É um sistema embarcado na bola oficial de competições da FIFA que usa um sensor IMU para capturar dados de movimento 500 vezes por segundo e transmiti-los sem fio para o sistema de arbitragem do estádio, apoiando decisões como impedimento.

 

*Como a bola da Copa se comunica sem fio?*

O módulo interno da bola transmite dados via rádio (Bluetooth/RF proprietário) e, em soluções como a da KINEXON, via UWB (Ultra-Wideband), permitindo tanto o envio contínuo de telemetria quanto o cálculo de posição por tempo de voo do sinal.

 

*Por que a bola da Copa do Mundo precisa ser carregada?*

Porque o sensor IMU e o transmissor de rádio dentro dela consomem energia continuamente durante a partida.

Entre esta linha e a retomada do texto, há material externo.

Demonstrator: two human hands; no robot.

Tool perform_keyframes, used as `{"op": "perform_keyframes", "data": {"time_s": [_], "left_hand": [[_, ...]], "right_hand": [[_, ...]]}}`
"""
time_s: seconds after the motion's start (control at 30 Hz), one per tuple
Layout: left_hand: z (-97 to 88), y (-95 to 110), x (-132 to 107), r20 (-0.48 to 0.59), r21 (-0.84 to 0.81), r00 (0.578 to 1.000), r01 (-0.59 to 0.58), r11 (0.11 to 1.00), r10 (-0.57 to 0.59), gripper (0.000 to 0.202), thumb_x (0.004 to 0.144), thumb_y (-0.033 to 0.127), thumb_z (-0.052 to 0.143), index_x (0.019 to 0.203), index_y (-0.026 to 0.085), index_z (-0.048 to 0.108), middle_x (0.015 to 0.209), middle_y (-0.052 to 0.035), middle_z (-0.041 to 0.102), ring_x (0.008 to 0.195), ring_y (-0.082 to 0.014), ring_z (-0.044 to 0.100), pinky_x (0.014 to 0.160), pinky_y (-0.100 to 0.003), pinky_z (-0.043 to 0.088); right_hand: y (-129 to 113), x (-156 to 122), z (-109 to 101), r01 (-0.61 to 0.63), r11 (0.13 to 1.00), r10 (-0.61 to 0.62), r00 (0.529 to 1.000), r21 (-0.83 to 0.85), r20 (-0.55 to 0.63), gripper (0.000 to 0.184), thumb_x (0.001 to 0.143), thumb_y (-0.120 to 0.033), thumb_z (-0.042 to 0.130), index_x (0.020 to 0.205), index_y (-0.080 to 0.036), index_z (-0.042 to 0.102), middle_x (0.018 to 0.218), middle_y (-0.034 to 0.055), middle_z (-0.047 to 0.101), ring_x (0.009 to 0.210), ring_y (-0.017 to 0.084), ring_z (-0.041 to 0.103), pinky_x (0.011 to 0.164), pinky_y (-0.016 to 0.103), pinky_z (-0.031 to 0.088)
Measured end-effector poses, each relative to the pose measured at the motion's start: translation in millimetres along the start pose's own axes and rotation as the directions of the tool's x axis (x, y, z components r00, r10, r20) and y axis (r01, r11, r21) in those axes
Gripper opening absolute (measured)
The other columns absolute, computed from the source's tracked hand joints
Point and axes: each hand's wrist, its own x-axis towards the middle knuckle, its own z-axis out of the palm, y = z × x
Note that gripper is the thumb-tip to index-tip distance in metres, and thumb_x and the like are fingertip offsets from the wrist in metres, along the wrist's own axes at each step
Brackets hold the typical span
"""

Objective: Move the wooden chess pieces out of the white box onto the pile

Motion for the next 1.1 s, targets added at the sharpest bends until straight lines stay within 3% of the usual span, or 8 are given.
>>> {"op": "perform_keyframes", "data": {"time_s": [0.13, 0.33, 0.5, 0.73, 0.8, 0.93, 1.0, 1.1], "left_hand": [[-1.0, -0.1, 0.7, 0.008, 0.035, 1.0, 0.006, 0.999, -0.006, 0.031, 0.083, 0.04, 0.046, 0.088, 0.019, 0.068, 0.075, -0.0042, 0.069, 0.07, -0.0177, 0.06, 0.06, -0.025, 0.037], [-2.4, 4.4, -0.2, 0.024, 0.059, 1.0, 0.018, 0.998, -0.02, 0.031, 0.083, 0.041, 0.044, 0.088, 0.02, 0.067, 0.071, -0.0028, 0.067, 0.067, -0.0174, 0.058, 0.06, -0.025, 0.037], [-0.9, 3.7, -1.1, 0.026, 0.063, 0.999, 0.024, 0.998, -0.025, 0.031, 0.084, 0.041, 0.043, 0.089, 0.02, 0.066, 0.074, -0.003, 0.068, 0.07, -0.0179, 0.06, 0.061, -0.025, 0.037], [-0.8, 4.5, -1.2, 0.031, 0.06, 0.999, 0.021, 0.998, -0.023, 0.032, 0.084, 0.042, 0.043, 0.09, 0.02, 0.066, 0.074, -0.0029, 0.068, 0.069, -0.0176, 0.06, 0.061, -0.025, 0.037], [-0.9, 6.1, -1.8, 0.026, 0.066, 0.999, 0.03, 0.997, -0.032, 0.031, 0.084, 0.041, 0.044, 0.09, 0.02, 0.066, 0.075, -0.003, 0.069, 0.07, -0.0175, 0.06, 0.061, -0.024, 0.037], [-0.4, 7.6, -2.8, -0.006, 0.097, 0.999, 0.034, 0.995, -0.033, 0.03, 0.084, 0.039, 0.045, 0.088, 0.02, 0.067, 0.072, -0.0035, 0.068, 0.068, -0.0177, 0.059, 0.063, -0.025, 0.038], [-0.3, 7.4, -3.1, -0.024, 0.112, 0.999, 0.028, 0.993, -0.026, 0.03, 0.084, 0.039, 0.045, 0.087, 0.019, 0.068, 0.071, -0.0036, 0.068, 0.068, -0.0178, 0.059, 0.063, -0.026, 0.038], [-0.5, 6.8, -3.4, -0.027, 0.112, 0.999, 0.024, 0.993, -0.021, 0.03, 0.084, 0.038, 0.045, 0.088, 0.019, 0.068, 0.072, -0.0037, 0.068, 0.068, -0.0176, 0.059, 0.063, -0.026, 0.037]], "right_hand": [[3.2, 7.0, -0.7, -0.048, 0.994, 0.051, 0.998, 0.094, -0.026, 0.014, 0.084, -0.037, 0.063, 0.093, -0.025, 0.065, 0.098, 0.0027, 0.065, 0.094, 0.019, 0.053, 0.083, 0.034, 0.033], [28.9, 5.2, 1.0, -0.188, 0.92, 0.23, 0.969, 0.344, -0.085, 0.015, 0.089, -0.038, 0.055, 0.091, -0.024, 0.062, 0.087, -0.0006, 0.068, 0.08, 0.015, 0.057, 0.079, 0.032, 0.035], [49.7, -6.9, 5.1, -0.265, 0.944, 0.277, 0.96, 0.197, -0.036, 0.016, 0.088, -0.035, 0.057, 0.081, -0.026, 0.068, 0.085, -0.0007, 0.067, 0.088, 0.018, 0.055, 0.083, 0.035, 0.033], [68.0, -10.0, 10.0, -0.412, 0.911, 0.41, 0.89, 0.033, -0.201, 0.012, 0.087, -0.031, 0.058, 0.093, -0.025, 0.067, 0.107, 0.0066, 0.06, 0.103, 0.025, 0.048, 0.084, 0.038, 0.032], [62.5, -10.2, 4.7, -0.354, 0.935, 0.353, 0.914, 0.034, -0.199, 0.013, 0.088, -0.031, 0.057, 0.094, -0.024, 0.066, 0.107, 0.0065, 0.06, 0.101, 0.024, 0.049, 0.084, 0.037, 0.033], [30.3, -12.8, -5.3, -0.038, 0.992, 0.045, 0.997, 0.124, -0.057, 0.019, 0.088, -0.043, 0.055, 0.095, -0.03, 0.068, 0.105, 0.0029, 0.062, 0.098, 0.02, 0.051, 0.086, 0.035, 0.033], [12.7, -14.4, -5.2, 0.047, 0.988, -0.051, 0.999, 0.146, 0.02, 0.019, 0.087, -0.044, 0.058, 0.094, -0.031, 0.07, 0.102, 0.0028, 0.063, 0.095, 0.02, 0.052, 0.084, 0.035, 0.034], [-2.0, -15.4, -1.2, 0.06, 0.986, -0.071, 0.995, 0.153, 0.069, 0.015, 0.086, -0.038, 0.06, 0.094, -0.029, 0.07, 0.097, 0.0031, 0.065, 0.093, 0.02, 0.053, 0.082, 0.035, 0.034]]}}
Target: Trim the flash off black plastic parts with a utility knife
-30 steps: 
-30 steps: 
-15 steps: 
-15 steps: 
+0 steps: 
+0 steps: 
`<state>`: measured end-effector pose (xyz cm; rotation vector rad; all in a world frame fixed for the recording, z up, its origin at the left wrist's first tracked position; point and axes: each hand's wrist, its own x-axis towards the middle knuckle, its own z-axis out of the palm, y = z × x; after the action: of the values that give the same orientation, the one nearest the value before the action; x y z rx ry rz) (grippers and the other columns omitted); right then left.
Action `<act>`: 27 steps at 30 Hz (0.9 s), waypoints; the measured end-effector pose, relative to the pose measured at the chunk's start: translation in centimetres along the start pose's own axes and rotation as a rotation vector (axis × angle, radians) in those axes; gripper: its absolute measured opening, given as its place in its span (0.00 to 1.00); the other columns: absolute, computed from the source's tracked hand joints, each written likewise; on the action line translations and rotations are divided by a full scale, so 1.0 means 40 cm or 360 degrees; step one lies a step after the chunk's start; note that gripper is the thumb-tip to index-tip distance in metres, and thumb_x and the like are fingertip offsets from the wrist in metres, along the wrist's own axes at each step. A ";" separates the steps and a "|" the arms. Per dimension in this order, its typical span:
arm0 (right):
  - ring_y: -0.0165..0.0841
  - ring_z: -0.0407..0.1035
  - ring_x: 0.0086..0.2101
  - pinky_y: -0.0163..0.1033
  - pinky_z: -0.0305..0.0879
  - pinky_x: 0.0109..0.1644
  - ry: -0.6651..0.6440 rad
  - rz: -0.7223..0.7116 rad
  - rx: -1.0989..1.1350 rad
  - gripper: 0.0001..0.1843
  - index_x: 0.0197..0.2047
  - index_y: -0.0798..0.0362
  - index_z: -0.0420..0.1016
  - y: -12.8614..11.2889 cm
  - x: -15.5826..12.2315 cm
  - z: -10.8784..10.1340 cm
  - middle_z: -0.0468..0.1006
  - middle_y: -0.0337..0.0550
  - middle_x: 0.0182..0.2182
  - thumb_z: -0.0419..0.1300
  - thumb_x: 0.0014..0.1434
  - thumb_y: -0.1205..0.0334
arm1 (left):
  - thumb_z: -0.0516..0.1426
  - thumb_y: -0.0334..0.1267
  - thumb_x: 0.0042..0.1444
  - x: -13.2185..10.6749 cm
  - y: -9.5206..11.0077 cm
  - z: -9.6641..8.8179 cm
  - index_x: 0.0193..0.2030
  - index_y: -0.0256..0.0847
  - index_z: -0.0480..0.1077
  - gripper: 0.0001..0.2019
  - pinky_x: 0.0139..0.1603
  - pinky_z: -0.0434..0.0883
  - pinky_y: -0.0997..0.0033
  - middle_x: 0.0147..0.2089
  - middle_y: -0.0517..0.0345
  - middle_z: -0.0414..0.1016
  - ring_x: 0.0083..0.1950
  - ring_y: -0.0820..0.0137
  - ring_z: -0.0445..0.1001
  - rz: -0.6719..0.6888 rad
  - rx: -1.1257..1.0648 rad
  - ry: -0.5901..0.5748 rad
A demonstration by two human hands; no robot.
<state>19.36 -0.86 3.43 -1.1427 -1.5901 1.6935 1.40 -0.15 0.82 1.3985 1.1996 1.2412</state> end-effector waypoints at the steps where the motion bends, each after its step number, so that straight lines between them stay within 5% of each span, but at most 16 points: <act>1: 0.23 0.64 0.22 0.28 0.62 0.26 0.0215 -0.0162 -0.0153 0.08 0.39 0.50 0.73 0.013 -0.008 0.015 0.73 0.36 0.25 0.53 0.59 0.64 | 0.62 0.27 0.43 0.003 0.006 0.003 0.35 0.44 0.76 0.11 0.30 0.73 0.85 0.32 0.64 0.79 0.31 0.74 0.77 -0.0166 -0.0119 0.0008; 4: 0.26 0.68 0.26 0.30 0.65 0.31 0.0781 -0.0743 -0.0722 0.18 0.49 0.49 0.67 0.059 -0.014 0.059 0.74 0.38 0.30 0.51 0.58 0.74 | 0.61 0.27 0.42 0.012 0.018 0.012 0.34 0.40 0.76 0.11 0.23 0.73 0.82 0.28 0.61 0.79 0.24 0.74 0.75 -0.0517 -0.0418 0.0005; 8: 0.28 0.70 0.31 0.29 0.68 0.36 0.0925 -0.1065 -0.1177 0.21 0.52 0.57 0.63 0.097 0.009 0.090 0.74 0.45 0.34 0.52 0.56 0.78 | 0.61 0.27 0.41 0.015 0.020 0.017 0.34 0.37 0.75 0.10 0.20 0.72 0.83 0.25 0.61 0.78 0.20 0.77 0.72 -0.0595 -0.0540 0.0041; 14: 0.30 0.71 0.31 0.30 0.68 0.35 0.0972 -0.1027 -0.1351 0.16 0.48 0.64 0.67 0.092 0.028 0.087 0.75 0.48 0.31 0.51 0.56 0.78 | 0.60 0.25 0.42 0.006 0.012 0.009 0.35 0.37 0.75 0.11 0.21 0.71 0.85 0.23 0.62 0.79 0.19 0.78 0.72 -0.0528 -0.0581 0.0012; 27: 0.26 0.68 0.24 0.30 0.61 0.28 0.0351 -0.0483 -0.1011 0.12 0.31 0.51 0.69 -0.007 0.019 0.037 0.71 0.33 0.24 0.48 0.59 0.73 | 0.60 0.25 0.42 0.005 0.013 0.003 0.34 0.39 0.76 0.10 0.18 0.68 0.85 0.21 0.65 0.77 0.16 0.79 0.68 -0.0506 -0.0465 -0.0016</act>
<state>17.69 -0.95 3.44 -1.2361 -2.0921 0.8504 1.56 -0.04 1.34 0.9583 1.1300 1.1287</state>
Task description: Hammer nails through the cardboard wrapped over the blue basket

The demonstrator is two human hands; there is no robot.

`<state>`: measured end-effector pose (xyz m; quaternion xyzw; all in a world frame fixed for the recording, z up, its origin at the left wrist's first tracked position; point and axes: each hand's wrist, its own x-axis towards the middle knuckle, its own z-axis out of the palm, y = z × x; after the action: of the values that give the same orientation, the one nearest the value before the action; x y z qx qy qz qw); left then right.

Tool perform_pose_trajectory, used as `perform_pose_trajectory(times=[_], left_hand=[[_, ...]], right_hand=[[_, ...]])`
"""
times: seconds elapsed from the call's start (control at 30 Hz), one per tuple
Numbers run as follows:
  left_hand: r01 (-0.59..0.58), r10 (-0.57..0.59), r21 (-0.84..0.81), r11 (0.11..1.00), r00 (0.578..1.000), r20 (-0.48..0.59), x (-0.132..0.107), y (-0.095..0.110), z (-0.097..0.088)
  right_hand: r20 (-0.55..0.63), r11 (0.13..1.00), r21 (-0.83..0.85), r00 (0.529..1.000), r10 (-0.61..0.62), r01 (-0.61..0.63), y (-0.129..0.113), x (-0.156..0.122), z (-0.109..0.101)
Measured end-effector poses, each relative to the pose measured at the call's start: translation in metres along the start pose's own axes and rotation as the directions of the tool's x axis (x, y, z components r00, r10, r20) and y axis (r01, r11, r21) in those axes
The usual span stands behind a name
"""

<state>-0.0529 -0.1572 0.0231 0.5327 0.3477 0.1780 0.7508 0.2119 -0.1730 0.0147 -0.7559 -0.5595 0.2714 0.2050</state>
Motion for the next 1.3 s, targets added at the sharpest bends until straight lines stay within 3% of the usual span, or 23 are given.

Uma bateria recarregável interna, carregada por indução antes de cada jogo, garante que o sistema funcione do apito inicial ao fim da prorrogação.

 

*A tecnologia decide o impedimento sozinha?*

Não. Ela fornece o instante exato do toque na bola, que é cruzado com dados de câmeras de rastreamento de jogadores no sistema de impedimento semiautomatizado. A decisão final continua sendo do árbitro humano, com apoio da interface do VAR.